ANN ARBOR– Es una escena común: niños pequeños inclinados sobre una pantalla, durante horas, enviando mensajes de texto o jugando, perdido en un mundo digital.

Muchos padres se preguntan ¿Están pasando demasiado tiempo sumidos en la pantalla?

Un estudio reciente encontró que ésta puede ser la pregunta equivocada. Los resultados sugieren que es cómo los niños utilizan los dispositivos, no la cantidad de tiempo que pasan conectados a ellos, el más fuerte predictor de problemas emocionales o sociales relacionados con la adicción a las pantallas.

“Por lo general, los investigadores y los clínicos cuantificar o considerar que la cantidad de tiempo de pantalla tiene una importancia fundamental en determinar si es normal o no, saludable o no”, dijo la autora Sarah Domoff, quien realizó la investigación mientras cursaba sus estudios post-doctorales en el Centro de para Crecimiento y Desarrollo Humano en al U-M.

“Nuestro estudio ha demostrado que hay que mirar más allá del número de horas.
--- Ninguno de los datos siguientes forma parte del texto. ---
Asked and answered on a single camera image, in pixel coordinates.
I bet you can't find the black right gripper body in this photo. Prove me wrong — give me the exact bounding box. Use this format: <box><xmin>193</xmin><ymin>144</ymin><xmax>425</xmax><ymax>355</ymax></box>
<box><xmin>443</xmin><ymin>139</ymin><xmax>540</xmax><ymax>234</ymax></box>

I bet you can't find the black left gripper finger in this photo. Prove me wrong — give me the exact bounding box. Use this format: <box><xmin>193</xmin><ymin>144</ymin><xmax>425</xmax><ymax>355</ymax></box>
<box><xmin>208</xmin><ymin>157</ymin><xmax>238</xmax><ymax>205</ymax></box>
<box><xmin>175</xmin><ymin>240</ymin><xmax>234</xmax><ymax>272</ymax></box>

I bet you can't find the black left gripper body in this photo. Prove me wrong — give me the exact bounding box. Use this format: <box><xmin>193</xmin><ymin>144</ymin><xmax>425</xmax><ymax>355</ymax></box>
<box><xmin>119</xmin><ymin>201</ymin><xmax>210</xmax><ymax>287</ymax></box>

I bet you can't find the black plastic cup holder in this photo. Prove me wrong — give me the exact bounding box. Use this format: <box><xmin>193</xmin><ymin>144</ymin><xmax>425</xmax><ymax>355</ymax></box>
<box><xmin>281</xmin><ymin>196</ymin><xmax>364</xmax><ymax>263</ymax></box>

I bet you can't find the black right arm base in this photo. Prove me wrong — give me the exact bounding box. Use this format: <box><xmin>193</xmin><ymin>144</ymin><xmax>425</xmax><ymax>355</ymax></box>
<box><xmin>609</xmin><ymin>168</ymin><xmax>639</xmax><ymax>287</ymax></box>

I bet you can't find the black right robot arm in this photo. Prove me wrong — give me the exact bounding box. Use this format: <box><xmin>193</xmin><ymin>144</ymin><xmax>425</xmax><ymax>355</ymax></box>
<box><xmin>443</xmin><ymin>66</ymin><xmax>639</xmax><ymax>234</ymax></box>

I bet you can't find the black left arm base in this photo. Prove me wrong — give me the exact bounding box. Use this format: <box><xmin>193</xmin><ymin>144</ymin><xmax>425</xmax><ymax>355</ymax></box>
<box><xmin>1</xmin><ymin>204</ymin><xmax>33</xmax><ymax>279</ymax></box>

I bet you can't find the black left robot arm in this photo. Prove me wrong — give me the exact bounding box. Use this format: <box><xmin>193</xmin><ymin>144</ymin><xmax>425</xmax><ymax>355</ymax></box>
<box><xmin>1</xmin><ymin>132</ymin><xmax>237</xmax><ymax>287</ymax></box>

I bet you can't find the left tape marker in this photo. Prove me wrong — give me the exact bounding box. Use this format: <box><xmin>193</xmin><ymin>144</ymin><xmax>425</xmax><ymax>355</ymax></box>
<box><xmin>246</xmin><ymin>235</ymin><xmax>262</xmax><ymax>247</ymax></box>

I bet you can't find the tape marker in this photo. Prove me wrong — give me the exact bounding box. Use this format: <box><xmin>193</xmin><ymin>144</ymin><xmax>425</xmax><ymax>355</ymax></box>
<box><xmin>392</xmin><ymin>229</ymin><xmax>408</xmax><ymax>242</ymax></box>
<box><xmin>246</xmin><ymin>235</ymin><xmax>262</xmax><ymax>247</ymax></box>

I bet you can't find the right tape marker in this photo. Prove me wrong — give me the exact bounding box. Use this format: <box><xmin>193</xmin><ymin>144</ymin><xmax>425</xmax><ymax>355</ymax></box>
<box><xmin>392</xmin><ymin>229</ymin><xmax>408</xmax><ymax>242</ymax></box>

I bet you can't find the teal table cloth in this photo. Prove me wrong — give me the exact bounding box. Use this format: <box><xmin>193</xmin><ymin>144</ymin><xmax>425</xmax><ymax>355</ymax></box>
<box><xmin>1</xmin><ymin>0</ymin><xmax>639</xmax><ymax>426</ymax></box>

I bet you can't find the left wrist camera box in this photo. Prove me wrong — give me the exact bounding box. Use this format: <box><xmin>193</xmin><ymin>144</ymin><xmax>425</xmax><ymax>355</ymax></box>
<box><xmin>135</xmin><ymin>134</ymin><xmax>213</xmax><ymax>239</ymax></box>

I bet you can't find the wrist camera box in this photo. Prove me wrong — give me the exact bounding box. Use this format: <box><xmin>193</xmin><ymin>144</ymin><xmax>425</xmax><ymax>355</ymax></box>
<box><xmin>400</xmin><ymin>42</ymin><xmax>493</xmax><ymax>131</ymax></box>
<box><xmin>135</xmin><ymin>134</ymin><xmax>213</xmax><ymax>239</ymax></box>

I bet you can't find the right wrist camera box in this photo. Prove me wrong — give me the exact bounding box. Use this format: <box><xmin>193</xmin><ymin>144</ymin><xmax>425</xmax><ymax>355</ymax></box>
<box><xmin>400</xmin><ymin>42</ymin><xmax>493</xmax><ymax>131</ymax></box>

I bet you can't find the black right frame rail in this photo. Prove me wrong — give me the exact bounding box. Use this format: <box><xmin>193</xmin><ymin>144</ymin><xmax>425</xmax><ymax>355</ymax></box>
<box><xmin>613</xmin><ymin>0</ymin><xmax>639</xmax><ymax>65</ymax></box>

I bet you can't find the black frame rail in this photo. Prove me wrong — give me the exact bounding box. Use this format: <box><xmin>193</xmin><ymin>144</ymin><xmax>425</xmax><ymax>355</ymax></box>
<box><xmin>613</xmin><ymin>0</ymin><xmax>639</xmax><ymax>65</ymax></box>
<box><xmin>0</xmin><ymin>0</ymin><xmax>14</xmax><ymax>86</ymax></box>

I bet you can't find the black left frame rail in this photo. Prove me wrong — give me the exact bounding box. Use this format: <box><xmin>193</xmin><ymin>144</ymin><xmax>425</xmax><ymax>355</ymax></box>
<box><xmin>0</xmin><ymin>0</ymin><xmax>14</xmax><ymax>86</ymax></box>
Lo que más importa es si el uso de la pantalla provoca problemas en otras áreas de la vida o se ha convertido en una actividad que lo consume todo.”

Existe mucha investigación sobre los adolescentes y el uso de la pantalla, pero Domoff piensa que ésta es la primera herramienta en los Estados Unidos que mide la adicción a las pantalla en niños de 4-11 años de edad, y piensa que será una herramienta valiosa para los padres, los médicos e investigadores.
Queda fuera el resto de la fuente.